Exercise directions: Take each line of the listing that has the string "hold" and report it.

Given material:
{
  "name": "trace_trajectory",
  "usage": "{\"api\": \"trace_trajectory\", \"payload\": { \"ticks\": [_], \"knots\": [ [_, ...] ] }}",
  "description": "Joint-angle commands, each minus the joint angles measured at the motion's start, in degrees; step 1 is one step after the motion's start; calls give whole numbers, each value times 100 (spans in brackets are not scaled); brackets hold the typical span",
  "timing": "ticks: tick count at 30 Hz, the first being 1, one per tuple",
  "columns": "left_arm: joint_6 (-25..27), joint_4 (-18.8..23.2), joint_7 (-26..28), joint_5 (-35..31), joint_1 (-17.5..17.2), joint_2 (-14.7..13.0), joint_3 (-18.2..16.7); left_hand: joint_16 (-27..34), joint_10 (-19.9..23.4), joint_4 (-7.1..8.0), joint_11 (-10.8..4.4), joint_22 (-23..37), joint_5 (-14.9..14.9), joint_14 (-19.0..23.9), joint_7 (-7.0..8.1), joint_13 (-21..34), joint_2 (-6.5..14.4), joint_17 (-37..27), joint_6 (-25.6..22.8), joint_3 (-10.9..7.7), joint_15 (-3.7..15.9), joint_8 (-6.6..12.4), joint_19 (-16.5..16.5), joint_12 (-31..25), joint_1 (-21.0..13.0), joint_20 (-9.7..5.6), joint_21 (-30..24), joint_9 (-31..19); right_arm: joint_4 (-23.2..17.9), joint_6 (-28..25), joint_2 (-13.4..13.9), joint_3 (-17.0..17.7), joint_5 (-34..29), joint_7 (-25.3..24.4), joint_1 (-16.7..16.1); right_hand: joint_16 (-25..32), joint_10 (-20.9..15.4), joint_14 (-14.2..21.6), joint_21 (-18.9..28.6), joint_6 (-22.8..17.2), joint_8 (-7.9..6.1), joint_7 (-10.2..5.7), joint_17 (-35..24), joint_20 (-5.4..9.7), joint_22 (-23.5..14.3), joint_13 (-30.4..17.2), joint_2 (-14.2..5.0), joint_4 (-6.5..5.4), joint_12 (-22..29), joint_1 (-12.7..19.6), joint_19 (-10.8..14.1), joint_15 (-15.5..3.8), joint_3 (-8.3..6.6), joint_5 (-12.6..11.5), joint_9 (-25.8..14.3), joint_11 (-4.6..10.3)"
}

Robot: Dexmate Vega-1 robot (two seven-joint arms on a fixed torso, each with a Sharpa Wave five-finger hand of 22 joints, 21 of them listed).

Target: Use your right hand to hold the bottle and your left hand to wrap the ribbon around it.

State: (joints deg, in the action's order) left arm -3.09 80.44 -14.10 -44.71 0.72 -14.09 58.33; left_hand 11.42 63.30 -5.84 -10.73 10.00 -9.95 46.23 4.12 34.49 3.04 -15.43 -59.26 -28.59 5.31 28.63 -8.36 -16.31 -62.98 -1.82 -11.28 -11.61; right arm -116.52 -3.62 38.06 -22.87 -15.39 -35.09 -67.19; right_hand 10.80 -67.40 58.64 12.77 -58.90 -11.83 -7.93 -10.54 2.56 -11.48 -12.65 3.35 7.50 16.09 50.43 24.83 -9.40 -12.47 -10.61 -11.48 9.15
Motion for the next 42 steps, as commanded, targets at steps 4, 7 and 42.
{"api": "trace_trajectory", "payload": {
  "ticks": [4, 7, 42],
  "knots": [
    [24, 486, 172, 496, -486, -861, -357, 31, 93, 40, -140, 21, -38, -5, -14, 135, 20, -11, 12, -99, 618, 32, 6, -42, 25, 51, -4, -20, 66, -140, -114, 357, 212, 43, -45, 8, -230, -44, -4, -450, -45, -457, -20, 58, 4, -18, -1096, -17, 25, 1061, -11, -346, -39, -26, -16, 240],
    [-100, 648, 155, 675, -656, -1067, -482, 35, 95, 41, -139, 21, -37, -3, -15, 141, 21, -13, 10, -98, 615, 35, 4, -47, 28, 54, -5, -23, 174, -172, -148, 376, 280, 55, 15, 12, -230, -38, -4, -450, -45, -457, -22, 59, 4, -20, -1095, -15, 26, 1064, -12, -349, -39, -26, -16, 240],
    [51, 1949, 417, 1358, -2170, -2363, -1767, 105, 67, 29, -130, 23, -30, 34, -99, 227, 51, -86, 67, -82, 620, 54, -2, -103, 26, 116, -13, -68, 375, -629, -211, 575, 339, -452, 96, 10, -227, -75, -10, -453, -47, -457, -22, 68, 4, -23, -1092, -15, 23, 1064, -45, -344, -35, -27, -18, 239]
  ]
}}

Your solution:
  "description": "Joint-angle commands, each minus the joint angles measured at the motion's start, in degrees; step 1 is one step after the motion's start; calls give whole numbers, each value times 100 (spans in brackets are not scaled); brackets hold the typical span",
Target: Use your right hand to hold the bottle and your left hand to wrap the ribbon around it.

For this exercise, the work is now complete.